* **TASK INSTRUCTIONS**: Write out exactly the lines running from the one with "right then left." to the end of the data, including both of those lines and excluding pictures.

* **DATA EXCERPT**:
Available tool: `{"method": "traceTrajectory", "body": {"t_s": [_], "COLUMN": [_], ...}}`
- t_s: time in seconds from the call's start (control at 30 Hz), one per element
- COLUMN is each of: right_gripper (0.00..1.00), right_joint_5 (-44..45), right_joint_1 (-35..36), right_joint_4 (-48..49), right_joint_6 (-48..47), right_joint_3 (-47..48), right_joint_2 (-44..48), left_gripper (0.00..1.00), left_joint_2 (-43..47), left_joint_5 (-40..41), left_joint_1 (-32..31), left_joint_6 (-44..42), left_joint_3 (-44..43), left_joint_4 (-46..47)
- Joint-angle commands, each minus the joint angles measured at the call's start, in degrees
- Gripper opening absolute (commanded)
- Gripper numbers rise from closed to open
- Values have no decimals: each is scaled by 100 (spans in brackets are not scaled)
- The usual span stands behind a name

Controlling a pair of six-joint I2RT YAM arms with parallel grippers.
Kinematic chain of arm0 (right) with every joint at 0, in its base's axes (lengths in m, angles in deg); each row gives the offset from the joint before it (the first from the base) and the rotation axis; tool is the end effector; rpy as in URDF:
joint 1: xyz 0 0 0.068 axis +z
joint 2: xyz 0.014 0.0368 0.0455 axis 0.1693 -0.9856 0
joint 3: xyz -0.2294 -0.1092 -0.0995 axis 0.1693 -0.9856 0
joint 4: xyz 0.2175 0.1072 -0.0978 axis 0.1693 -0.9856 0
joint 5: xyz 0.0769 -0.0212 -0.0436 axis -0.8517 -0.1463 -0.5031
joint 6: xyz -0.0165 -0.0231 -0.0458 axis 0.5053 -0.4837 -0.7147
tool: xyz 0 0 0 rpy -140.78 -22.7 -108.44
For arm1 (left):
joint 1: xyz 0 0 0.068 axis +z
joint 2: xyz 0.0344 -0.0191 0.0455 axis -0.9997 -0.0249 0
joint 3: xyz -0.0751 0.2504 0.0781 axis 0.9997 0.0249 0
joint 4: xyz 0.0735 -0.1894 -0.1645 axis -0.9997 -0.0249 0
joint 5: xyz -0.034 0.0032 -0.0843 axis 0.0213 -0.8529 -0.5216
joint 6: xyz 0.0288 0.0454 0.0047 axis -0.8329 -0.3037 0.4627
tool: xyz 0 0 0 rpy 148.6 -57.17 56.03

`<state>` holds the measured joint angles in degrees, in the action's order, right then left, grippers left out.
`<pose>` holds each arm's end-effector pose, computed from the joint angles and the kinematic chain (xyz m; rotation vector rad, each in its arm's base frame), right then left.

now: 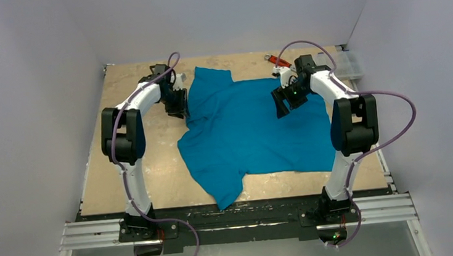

* **SOLUTION FOR THIS TASK**:
`<pose>` holds each arm's end-effector pose, computed from the joint angles and the kinematic chain (xyz m; rotation vector rad, each in its arm's base frame), right then left.

now: 

The exercise has been answered, and the work is done.